Idom.num1CS.Te.onesixth: The indicator for a point being a dominating point for...
In pcds: Proximity Catch Digraphs and Their Applications

Idom.num1CS.Te.onesixth

R Documentation

The indicator for a point being a dominating point for Central Similarity Proximity Catch Digraphs (CS-PCDs) - first one-sixth of the standard equilateral triangle case

Description

Returns I(p is a dominating point of the 2D data set Xp of CS-PCD) in the standard equilateral triangle T_e=T(A,B,C)=T((0,0),(1,0),(1/2,\sqrt{3}/2)), that is, returns 1 if p is a dominating point of CS-PCD, returns 0 otherwise.
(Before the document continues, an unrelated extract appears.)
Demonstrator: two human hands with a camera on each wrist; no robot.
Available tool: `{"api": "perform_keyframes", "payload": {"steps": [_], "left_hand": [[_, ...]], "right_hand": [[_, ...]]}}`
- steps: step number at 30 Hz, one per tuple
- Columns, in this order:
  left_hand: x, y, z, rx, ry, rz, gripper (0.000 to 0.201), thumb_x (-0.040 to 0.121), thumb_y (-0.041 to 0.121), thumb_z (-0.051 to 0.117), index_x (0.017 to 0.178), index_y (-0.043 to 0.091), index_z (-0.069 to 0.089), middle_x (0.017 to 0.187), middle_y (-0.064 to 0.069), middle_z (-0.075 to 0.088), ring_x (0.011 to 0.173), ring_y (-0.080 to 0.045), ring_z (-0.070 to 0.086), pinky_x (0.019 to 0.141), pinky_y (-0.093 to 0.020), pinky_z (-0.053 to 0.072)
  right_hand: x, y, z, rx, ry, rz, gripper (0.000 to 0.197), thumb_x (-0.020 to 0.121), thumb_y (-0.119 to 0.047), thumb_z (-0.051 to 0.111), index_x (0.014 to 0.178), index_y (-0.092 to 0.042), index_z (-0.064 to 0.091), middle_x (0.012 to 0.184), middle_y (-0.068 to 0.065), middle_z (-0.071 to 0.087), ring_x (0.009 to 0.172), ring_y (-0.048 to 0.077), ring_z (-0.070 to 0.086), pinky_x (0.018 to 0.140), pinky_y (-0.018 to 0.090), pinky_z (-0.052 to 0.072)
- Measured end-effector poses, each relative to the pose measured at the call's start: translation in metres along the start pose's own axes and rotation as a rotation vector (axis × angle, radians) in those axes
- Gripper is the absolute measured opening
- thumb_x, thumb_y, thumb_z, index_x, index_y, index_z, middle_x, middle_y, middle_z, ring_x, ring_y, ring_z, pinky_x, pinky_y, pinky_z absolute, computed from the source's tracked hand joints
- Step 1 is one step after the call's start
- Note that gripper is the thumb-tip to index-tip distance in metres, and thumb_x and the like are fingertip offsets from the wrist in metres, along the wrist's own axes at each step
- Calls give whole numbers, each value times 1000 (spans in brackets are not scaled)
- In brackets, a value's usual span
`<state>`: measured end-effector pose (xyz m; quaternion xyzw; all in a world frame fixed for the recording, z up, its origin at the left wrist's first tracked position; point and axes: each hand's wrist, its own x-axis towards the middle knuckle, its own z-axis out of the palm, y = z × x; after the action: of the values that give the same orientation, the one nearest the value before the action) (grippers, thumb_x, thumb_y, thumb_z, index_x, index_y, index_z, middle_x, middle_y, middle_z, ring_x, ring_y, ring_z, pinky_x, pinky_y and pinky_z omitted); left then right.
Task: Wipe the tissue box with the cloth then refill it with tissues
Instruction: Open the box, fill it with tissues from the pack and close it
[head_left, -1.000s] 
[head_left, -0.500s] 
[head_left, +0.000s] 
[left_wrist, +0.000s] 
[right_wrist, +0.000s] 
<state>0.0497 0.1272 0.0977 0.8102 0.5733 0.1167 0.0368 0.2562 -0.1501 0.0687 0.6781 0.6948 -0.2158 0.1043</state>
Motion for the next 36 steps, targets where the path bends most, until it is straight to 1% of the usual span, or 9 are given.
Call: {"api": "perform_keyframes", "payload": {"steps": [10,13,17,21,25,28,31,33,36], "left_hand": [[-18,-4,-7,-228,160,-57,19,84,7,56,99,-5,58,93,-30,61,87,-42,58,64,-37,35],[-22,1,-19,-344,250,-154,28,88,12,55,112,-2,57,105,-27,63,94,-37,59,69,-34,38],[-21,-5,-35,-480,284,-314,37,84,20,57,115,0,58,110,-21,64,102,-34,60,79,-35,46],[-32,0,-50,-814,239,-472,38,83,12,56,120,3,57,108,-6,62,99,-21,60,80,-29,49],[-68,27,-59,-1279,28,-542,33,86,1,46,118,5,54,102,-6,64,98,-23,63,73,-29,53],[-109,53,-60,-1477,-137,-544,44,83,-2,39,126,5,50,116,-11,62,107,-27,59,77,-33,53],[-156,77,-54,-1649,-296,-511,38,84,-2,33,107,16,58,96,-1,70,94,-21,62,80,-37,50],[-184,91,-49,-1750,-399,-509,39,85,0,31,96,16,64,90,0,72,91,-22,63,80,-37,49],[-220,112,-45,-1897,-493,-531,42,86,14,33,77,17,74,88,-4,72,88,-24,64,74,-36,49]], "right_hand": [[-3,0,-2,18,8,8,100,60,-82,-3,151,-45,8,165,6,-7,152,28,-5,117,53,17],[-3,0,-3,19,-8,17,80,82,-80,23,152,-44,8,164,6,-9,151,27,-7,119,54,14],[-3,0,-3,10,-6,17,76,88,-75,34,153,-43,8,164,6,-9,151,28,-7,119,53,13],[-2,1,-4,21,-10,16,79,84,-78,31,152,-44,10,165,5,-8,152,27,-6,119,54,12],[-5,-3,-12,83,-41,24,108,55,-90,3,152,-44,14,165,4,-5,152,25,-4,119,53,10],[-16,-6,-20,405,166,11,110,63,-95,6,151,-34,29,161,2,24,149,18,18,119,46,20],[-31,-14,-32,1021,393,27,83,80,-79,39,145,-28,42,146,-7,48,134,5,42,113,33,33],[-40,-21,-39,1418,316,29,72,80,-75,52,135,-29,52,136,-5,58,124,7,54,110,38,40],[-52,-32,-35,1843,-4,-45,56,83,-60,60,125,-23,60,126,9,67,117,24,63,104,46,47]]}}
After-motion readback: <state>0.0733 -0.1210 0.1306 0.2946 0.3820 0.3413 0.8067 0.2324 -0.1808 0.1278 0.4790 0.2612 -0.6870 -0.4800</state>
Point, p, must lie in the first one-sixth of T_e, which is the triangle with vertices T(A,D_3,CM)=T((0,0),(1/2,0),CM).

CS proximity region is constructed with respect to T_e with expansion parameter t=1.

ch.data.pnt is for checking whether point p is a data point in Xp or not (default is FALSE), so by default this function checks whether the point p would be a dominating point if it actually were in the data set.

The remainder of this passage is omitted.